The Probate Process in Texas When There is No Will
Probate is the process by which a will is proved to be valid, and more broadly, the process of administering a decedent’s estate, which means following the steps that involve the court; locating, collecting, and securing the decedent’s property; filing a decedent’s final tax return for the year of death; paying expenses, debts, and taxes of the estate; and ultimately distributing the estate to the beneficiaries or heirs.
However, many people die without having made a will, whatever the reason. Some believe they don’t have a large enough estate to consider making a will. Others think they don’t need a will because of a mistaken belief that their spouse or children will inherit everything by default. Many of us simply procrastinate, and this procrastination is surely compounded by the nature of the task, which requires contemplating death. Still, some people are willing to just let their heirs worry about it since they’ll be gone.
Regardless of the reason, when there is no will and there are assets that need to be transferred to heirs, in addition to the regular steps in probate, there are extra hoops to jump through. A person who has died may own a house, vehicle, or other titled assets that need to be transferred to an heir or heirs. Financial assets also may be part of a person’s estate and cannot be transferred to heirs without court authority. This is where probate comes in.

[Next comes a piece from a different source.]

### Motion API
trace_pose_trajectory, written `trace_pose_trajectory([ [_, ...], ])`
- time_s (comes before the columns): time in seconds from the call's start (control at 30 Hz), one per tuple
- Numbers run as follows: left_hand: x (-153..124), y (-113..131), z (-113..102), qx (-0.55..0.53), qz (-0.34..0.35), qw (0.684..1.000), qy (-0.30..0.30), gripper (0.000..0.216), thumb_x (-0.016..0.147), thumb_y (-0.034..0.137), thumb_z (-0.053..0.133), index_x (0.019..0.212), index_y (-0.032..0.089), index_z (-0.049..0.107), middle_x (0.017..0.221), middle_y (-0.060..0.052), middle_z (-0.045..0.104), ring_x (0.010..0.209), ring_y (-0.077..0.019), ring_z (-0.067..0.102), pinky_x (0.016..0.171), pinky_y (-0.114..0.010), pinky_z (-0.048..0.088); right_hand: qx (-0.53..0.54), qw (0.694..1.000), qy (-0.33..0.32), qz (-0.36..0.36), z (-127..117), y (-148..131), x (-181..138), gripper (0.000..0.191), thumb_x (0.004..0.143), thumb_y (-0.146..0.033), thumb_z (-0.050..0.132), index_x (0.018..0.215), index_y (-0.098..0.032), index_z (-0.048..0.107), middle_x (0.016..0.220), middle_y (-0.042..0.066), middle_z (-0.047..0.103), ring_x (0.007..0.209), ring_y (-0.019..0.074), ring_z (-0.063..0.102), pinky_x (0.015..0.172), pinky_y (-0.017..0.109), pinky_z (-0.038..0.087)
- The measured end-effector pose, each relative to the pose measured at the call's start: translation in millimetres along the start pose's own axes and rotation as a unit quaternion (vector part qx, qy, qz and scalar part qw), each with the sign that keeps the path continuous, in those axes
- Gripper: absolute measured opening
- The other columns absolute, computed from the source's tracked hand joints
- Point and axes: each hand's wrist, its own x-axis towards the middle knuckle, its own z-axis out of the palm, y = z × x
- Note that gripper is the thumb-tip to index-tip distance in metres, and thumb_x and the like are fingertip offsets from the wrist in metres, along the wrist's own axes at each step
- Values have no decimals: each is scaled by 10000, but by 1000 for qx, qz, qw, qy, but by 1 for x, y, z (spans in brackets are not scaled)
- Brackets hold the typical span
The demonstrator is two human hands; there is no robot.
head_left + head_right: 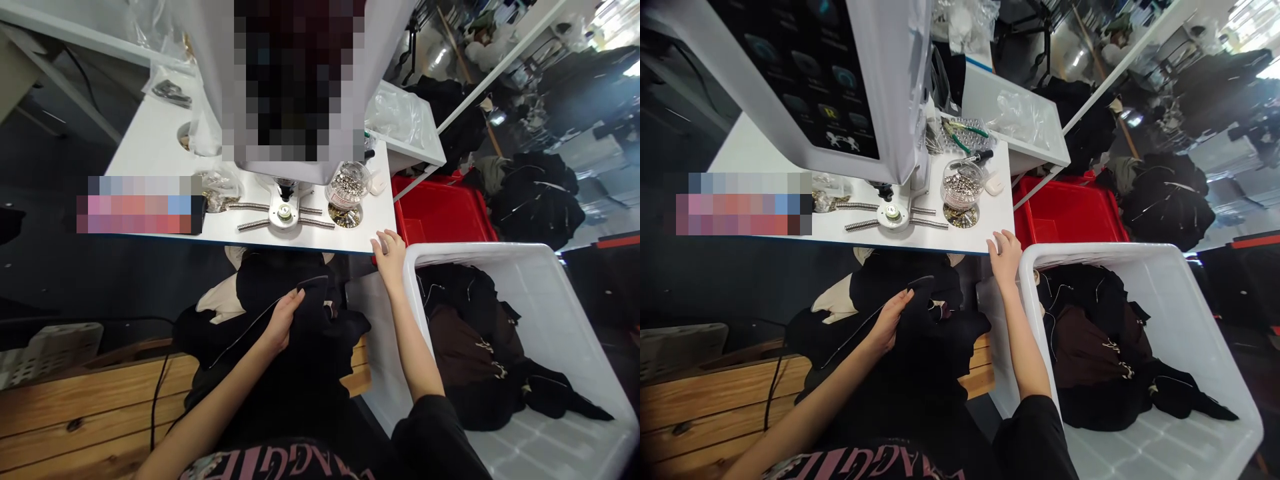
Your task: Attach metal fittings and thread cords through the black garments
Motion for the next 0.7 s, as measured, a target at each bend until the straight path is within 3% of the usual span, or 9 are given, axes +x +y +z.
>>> trace_pose_trajectory([
  [0.13,2,3,3,-24,-17,1000,4,247,678,292,752,797,129,610,589,26,589,470,-72,544,461,-157,454,67,997,-13,19,-6,-10,-4,162,817,-322,560,885,-195,635,1050,64,614,992,212,535,903,388,404],
  [0.33,2,3,5,-46,-23,998,23,184,685,234,741,766,124,617,567,28,582,465,-71,536,454,-155,443,66,998,-3,14,-4,-10,-2,263,805,-299,569,1032,-173,613,1023,75,631,951,214,547,890,380,408],
  [0.6,3,0,2,-39,-25,999,12,208,685,258,746,784,124,621,569,29,584,457,-71,534,458,-162,440,75,997,-5,14,-4,-6,-1,234,821,-295,565,1013,-178,630,985,62,646,947,211,550,888,383,411],
  [0.7,2,0,3,-41,-28,999,14,201,683,254,747,757,124,613,562,33,580,451,-65,531,455,-154,438,65,998,-9,10,-2,-4,2,302,803,-322,592,1070,-181,612,1019,71,620,969,218,545,900,397,401],
])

First, work with an attorney to determine the type of probate and who will be applying to be the representative—this is often the surviving spouse, an adult child, or another friend or relative. When there is no will, the heirs may agree to the appointment of one person as the independent administrator of the estate. But who are the heirs?
Texas law makes a will for you if you don’t have one, by dictating who your heirs are. The main factors include whether you are single or married, and if married, which of your assets are considered community property and which are separate property, and whether you have children or not and if so, whether they are also the children of your surviving spouse.

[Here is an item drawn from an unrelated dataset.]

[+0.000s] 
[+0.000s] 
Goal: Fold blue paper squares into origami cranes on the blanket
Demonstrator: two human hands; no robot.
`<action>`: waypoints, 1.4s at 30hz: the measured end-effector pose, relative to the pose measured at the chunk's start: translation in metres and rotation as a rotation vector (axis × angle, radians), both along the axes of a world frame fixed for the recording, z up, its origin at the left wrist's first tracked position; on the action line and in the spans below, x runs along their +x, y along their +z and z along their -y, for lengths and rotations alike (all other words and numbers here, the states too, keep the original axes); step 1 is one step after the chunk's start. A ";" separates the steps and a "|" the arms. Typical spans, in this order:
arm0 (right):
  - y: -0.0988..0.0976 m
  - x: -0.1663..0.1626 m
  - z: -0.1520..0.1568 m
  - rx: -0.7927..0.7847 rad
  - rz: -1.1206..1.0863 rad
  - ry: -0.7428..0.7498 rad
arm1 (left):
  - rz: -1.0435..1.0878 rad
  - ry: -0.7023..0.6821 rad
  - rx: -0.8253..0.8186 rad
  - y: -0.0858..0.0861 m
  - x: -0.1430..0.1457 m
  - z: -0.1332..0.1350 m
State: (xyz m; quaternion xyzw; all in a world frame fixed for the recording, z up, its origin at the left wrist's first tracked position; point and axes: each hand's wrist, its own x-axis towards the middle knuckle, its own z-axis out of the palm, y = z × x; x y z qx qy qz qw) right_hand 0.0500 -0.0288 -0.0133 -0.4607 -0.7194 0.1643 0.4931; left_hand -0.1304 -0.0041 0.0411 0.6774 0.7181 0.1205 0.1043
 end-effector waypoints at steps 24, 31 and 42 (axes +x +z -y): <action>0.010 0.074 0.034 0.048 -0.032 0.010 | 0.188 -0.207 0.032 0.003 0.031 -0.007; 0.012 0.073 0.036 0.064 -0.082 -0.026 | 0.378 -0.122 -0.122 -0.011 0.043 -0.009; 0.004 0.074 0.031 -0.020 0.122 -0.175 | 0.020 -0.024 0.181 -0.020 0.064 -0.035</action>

Your attorney will file an application asking the judge to appoint an administrator. When there is no will, a second application is also filed, asking the court to declare who the heirs are. Most judges deal with the two applications in back-to-back hearings. The heirship determination will also require another lawyer to be appointed as an attorney ad litem to represent unknown or incapacitated heirs. Depending on the decedent’s family tree, the fees for this additional attorney may cost several hundred to a few thousand dollars, and sometimes more.
The Texas Estates Code includes various deadlines that the administrator must meet. Estate administration in Texas is either independent or dependent. In a dependent administration, the person appointed as the administrator must obtain court authority for virtually every action, meaning many additional steps are involved in a dependent administration. See https://www.wrightabshire.com/publications/learn-the-probate-process-in-texas/ to read about the probate process in an independent administration.
The entire process will take a few months for straightforward cases, to years for complex cases or situations involving litigation. The very last step in the probate process is to distribute the estate to the decedent’s heirs.
You may visit our website at www.wrightabshire.com. Nothing contained in this publication should be considered as the rendering of legal advice to any person’s specific case but should be considered general information.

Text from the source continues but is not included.